Fig. 1 is a schematic flow chart illustrating an implementation of a control method according to an embodiment of the present invention;

fig. 2(a) is a schematic waveform diagram corresponding to an ac signal accessed by an electronic device according to an embodiment of the present invention; 2(b) is a waveform schematic diagram corresponding to the first electrical signal provided by the embodiment of the present invention; fig. 2(c) is a schematic waveform diagram corresponding to the second electrical signal provided by the embodiment of the present invention; fig. 2(d) is a schematic waveform diagram corresponding to an input voltage signal according to an embodiment of the present invention; FIG. 2(e) is a schematic waveform diagram of another input voltage signal according to an embodiment of the present invention;

FIG. 3(a) is a schematic diagram of determining a current state of an electronic device according to an input voltage signal according to an embodiment of the present invention; FIG. 3(b) is a schematic diagram of determining a current state of an electronic device according to another input voltage signal according to an embodiment of the present invention;

fig. 4 is a schematic flow chart of an implementation of the main control device controlling the discharging of the preset discharging device according to the embodiment of the present invention;

fig. 5 is a schematic structural diagram of a main control device according to an embodiment of the present invention;

fig. 6 is a schematic structural diagram of a zero-crossing point detection circuit according to an embodiment of the present invention;

fig. 7 is a schematic structural diagram of another zero crossing detection circuit according to an embodiment of the present invention;

fig. 8 is a schematic diagram of an alternative hardware configuration of the zero-crossing detection circuit shown in fig. 7 according to an embodiment of the present invention;

fig. 9 is a schematic structural diagram of another zero crossing detection circuit according to an embodiment of the present invention;

fig. 10 is a schematic diagram of an alternative hardware structure of the zero-crossing point detection circuit shown in fig. 9 according to an embodiment of the present invention.

Detailed Description

So that the manner in which the features and aspects of the present invention can be understood in detail, a more particular description of the invention, briefly summarized above, may be had by reference to embodiments, some of which are illustrated in the appended drawings.

Example one

Fig. 1 is a schematic view of an implementation flow of a control method according to an embodiment of the present invention, where the control method in this example is applied to an electronic device, and as shown in fig. 1, the control method mainly includes the following steps:

step 101: an input voltage signal is monitored.

Here, the input voltage signal may be monitored by a master device of the electronic device. Wherein the input voltage signal is a signal input to the master control device.

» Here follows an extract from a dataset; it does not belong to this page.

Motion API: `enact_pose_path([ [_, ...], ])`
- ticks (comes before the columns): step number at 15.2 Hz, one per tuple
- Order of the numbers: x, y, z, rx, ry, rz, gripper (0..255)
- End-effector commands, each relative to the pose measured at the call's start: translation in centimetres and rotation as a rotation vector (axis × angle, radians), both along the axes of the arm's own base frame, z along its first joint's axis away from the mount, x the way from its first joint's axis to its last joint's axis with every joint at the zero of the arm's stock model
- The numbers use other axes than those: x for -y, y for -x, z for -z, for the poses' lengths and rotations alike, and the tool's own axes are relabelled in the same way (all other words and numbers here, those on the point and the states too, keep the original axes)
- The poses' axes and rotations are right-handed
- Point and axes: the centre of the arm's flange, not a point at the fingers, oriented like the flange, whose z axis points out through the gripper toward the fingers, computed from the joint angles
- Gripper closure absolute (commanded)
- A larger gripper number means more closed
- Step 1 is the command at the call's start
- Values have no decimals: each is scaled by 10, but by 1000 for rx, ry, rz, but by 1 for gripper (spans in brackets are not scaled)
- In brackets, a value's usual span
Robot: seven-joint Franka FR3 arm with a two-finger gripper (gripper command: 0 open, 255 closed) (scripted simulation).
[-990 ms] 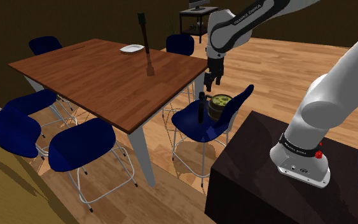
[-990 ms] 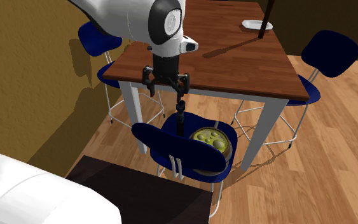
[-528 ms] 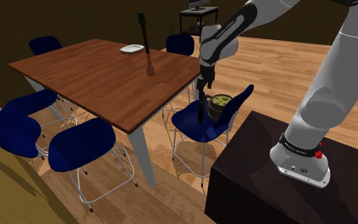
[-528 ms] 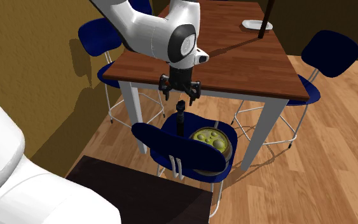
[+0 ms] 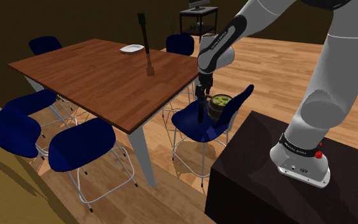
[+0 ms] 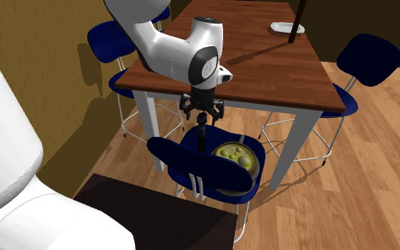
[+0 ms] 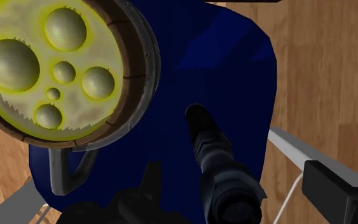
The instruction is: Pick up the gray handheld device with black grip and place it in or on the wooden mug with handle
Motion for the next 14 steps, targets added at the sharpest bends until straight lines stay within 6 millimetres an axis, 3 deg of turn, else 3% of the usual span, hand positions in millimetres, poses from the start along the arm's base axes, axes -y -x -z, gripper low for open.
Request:
enact_pose_path([
  [1,0,0,4,1,0,0,0],
  [7,0,0,4,1,0,0,0],
  [8,0,0,4,1,0,0,255],
  [14,0,0,4,1,0,0,255],
])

In one embodiment, the method of obtaining the input voltage signal includes:

full-wave rectification is carried out on an accessed alternating current signal through rectification equipment of electronic equipment, and the alternating current signal is rectified into a first electric signal; wherein a period of the first electrical signal is half of a period of the alternating current electrical signal, a waveform corresponding to the first electrical signal is a continuous waveform composed of a top half wave of a sine wave, and the sine wave is a waveform corresponding to the alternating current electrical signal;

and accessing the first electric signal through a sampling device of the electronic device, collecting a second electric signal obtained by a sampling module in the sampling device, and outputting an input voltage signal obtained by filtering the second electric signal.

Here, the alternating current may be 220V (volt) mains, and then, the frequency of the 220V mains is 50Hz (hertz) and the period is 20ms (milliseconds); wherein 220V means the effective value of the alternating current.

FIG. 2(a) shows an AC signal received by an electronic deviceAs can be seen from fig. 2(a), the corresponding waveform diagram has a period T1 of 20ms, a sine wave and a maximum amplitude U_mAnd in fact

As shown in fig. 2(b), the period of the first electrical signal is half of the period of the ac electrical signal, that is, the period of the first electrical signal is T2-0.5 × T1, and if the period of the ac electrical signal is 20ms, the period of the first electrical signal is 10 ms; the waveform corresponding to the alternating current signal is a sine wave, and the waveform corresponding to the first electric signal is a continuous waveform consisting of the upper half wave of the sine wave.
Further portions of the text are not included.